Spezi llegó a la cárcel Capanne, a veinte kilómetros de Perugia, el 7 de abril, el día de su arresto. Lo metieron a toda prisa en el edificio y se lo llevaron a un cuarto donde solo había una manta tendida en el suelo de cemento, una mesa, una silla y una caja de cartón.
Los guardias le ordenaron que se vaciara los bolsillos. Spezi obedeció. Le dijeron que se quitara el reloj y la cruz que llevaba en el cuello. Luego, uno de ellos le gritó que se desvistiera.
Spezi se quitó el jersey, la camisa, la camiseta y los zapatos, y esperó.
—Todo. Si tienes frío en los pies, colócate sobre la manta.
Spezi se desvistió hasta quedar completamente desnudo.
—Agáchate tres veces —le ordenó un guardia.
Spezi no sabía exactamente a qué se refería.
—Haz esto —dijo otro, poniéndose en cuclillas—. Hasta el suelo. Tres veces. Y empuja.
Tras un degradante cacheo, le ordenaron que se pusiera el uniforme de la cárcel que encontraría en la caja de cartón. Los guardias solo le permitieron conservar un paquete de cigarrillos. Rellenaron algunos formularios y lo condujeron hasta una gélida celda. Uno de los guardias abrió la puerta y Spezi entró. A su espalda escuchó cuatro golpes metálicos cuando el guardia cerró con fuerza la puerta de la celda, la atrancó y echó la llave.

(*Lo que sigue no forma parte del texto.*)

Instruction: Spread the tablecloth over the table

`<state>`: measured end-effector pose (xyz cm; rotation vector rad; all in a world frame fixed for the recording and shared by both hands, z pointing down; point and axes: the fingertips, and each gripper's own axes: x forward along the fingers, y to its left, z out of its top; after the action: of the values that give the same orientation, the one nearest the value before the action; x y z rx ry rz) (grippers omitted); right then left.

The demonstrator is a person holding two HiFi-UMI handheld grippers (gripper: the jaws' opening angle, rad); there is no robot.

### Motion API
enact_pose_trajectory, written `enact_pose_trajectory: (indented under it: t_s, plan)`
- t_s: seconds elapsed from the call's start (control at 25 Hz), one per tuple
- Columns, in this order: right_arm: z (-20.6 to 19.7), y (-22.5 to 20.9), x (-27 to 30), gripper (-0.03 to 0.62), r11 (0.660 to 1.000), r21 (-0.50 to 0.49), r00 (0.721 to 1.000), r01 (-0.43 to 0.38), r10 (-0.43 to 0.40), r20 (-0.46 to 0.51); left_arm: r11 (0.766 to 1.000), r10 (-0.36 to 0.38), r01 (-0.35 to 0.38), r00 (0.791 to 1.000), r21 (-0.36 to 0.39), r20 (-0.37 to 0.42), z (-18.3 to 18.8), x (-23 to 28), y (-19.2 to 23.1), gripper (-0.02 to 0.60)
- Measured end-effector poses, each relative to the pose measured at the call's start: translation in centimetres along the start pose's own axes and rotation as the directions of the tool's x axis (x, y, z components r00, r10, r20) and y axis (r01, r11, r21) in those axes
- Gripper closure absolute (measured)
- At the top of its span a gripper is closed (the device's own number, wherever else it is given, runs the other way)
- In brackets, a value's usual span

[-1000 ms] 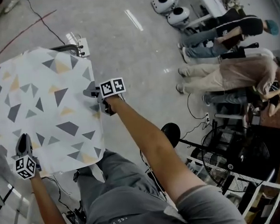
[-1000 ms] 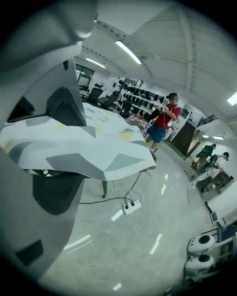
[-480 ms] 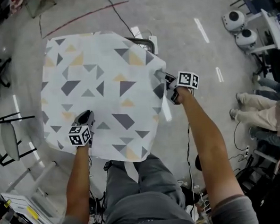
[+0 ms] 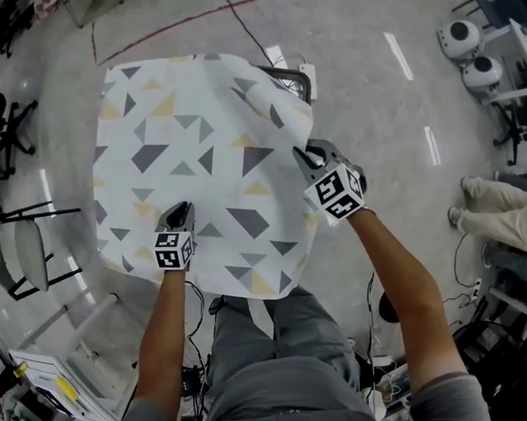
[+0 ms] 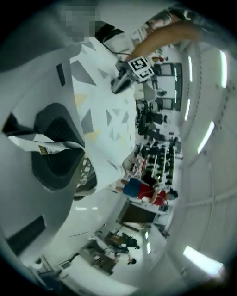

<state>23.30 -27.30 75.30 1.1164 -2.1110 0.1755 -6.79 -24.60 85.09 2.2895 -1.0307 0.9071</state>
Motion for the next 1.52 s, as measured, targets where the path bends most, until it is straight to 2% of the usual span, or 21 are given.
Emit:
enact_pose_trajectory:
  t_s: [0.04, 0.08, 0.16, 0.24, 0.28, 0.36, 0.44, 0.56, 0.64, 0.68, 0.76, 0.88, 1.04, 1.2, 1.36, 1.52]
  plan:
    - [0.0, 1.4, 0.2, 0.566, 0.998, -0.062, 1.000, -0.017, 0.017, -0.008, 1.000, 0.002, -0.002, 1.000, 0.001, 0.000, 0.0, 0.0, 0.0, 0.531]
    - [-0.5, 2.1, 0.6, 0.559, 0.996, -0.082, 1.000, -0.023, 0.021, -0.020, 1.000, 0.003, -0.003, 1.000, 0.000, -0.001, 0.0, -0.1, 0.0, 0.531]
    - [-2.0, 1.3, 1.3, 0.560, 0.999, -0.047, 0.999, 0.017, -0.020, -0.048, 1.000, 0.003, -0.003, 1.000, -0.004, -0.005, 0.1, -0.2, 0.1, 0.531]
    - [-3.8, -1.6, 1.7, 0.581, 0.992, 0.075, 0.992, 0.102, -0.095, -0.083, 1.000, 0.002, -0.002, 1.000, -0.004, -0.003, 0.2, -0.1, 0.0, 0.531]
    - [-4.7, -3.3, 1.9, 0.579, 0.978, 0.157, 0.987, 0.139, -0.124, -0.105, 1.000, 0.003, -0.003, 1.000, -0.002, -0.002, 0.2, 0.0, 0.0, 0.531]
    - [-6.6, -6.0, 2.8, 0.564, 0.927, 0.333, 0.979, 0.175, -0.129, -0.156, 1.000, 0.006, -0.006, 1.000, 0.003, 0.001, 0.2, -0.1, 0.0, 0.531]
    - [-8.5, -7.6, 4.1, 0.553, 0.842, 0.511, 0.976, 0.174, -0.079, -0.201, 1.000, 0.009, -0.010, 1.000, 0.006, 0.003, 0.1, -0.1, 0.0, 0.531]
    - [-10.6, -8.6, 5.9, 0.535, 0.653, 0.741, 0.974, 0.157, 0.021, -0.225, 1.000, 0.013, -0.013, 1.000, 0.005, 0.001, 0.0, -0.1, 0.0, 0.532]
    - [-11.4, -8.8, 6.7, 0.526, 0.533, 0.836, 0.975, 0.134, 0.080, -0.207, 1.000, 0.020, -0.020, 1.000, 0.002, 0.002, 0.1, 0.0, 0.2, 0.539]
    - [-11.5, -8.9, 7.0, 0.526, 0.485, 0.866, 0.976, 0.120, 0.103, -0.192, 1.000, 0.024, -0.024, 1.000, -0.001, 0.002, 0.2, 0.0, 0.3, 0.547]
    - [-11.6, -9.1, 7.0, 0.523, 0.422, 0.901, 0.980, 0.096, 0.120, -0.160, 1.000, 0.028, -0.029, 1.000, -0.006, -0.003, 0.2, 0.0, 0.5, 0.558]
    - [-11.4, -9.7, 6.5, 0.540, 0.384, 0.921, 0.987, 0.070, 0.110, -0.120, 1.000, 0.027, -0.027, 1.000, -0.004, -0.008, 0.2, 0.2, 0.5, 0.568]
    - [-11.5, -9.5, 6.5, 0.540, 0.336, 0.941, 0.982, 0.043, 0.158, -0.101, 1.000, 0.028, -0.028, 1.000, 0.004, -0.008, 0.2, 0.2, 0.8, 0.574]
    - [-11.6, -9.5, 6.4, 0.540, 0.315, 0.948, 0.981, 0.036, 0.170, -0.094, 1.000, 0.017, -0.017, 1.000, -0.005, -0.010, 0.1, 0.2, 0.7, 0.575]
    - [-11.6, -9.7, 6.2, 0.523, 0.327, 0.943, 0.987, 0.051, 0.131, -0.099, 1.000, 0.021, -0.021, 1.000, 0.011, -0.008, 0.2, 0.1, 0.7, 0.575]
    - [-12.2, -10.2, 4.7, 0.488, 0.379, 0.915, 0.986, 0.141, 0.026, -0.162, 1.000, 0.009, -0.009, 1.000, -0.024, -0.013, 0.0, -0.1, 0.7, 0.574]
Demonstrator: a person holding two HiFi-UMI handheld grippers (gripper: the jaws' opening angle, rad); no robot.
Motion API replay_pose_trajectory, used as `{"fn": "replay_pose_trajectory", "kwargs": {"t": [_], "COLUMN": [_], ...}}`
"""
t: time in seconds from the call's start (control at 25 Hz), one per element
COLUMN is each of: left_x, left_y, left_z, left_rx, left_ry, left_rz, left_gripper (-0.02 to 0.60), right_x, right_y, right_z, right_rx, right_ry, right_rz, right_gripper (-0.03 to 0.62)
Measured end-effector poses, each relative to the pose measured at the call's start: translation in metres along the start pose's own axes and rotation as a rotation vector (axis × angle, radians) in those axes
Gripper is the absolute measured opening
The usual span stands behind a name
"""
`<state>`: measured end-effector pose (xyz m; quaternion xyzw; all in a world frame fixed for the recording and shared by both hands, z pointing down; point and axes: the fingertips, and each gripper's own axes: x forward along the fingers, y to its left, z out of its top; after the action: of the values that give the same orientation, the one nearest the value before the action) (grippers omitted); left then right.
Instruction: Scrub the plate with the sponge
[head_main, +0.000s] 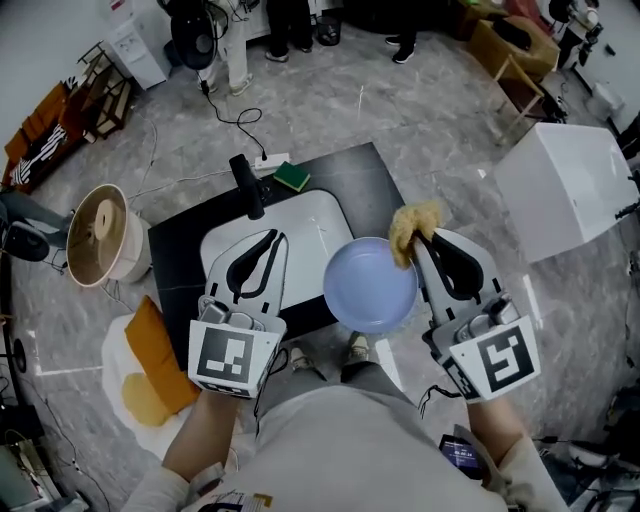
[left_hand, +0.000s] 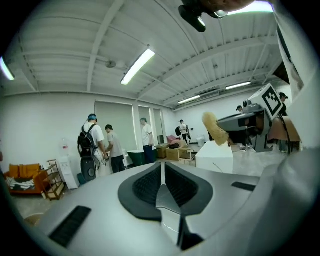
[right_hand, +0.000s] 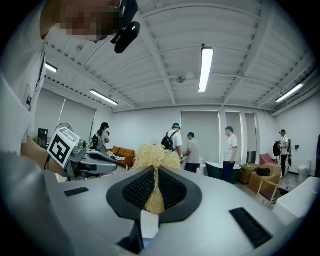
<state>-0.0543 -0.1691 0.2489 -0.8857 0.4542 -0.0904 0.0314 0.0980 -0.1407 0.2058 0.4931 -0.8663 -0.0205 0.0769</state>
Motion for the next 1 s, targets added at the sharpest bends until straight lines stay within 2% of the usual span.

Su cena esa noche consistió en pan y agua.
A la mañana siguiente, 8 de abril, permitieron que Spezi se reuniera con uno de sus abogados, que había llegado a la cárcel antes de hora. Luego, en principio, le dejarían tener un breve encuentro con su esposa. Los guardias lo acompañaron hasta una habitación. Dentro estaba su abogado, sentado a una mesa con una pila de carpetas delante. Acababan de saludarse cuando otro guardia entró con una amplia sonrisa en su cara picada de viruela.
—La reunión se ha cancelado. Órdenes de la fiscalía. Abogado, si no le importa…
Spezi apenas tuvo tiempo de pedirle a su abogado que le dijera a su esposa que estaba bien antes de que se lo llevaran de nuevo y lo aislaran.
Estuvo cinco días sin saber por qué le habían negado inopinadamente el derecho a ver a su abogado y por qué le habían aislado. El resto de Italia lo supo al día siguiente. El día del arresto de Spezi, el fiscal del ministerio público Mignini había pedido al juez de instrucción del caso de Spezi, la juez Marina De Robertis, que se acogiera a una ley que por lo general se empleaba únicamente con terroristas peligrosos y cerebros de la mafia que representan una amenaza inminente para el Estado. Spezi permanecería aislado y no podría ver a sus abogados. El objetivo de esta ley era impedir que un criminal violento ordenara el asesinato o la intimidación de testigos a través de sus abogados o visitas. Ahora, dicha ley se aplicaría contra el peligrosísimo periodista Mario Spezi. La prensa señalaba que el trato que Spezi recibía en la cárcel era aún más duro que el dispensado a Bernardo Provenzano, el jefe de los jefes de la mafia, capturado cerca de Corleone, Sicilia, cuatro días después del arresto de Spezi.
Durante cinco días, nadie supo qué le había sucedido a Spezi, dónde estaba o qué podían estar haciéndole. Su desaparición judicial produjo una profunda angustia psicológica a todos sus amigos y familiares. Las autoridades se negaban a desvelar información alguna sobre él, su estado de salud o las condiciones de su encarcelamiento. Spezi simplemente desapareció en las negras fauces de la cárcel Capanne.